BRIEF:
Nothing in the data may change. Copy all of it exactly.

-=-=-

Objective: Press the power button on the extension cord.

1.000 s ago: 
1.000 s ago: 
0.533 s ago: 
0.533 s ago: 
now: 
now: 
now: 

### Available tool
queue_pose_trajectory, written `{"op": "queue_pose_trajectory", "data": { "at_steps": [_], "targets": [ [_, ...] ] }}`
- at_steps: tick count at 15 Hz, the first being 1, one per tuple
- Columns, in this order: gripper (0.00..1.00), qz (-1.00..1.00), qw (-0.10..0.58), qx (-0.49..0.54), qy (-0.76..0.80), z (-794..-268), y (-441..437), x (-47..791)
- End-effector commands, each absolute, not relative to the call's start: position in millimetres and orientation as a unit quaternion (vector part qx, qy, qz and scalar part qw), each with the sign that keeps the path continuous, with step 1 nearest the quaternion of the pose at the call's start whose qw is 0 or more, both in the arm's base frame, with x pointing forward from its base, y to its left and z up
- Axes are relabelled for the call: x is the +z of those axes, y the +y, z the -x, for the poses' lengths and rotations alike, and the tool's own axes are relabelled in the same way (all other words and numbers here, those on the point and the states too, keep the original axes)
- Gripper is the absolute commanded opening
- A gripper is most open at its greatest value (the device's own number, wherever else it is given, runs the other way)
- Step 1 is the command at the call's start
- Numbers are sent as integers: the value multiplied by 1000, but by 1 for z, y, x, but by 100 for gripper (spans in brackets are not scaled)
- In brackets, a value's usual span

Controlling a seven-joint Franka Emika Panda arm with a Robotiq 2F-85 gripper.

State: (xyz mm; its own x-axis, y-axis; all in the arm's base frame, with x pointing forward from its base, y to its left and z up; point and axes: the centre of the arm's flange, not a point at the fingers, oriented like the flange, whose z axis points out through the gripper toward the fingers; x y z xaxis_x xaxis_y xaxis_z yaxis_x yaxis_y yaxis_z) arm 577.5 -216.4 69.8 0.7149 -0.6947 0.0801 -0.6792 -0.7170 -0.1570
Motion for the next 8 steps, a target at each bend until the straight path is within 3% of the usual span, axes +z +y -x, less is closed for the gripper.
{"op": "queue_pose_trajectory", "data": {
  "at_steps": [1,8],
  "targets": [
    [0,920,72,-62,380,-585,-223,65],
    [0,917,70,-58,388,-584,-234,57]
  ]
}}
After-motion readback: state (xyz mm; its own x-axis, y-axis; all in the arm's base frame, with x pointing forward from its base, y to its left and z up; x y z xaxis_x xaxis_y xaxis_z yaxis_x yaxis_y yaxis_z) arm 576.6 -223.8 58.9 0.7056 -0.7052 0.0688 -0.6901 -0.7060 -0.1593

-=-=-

TASK RESULT:
Objective: Press the power button on the extension cord.

1.000 s ago: 
1.000 s ago: 
0.533 s ago: 
0.533 s ago: 
now: 
now: 
now: 

### Available tool
queue_pose_trajectory, written `{"op": "queue_pose_trajectory", "data": { "at_steps": [_], "targets": [ [_, ...] ] }}`
- at_steps: tick count at 15 Hz, the first being 1, one per tuple
- Columns, in this order: gripper (0.00..1.00), qz (-1.00..1.00), qw (-0.10..0.58), qx (-0.49..0.54), qy (-0.76..0.80), z (-794..-268), y (-441..437), x (-47..791)
- End-effector commands, each absolute, not relative to the call's start: position in millimetres and orientation as a unit quaternion (vector part qx, qy, qz and scalar part qw), each with the sign that keeps the path continuous, with step 1 nearest the quaternion of the pose at the call's start whose qw is 0 or more, both in the arm's base frame, with x pointing forward from its base, y to its left and z up
- Axes are relabelled for the call: x is the +z of those axes, y the +y, z the -x, for the poses' lengths and rotations alike, and the tool's own axes are relabelled in the same way (all other words and numbers here, those on the point and the states too, keep the original axes)
- Gripper is the absolute commanded opening
- A gripper is most open at its greatest value (the device's own number, wherever else it is given, runs the other way)
- Step 1 is the command at the call's start
- Numbers are sent as integers: the value multiplied by 1000, but by 1 for z, y, x, but by 100 for gripper (spans in brackets are not scaled)
- In brackets, a value's usual span

Controlling a seven-joint Franka Emika Panda arm with a Robotiq 2F-85 gripper.

State: (xyz mm; its own x-axis, y-axis; all in the arm's base frame, with x pointing forward from its base, y to its left and z up; point and axes: the centre of the arm's flange, not a point at the fingers, oriented like the flange, whose z axis points out through the gripper toward the fingers; x y z xaxis_x xaxis_y xaxis_z yaxis_x yaxis_y yaxis_z) arm 577.5 -216.4 69.8 0.7149 -0.6947 0.0801 -0.6792 -0.7170 -0.1570
Motion for the next 8 steps, a target at each bend until the straight path is within 3% of the usual span, axes +z +y -x, less is closed for the gripper.
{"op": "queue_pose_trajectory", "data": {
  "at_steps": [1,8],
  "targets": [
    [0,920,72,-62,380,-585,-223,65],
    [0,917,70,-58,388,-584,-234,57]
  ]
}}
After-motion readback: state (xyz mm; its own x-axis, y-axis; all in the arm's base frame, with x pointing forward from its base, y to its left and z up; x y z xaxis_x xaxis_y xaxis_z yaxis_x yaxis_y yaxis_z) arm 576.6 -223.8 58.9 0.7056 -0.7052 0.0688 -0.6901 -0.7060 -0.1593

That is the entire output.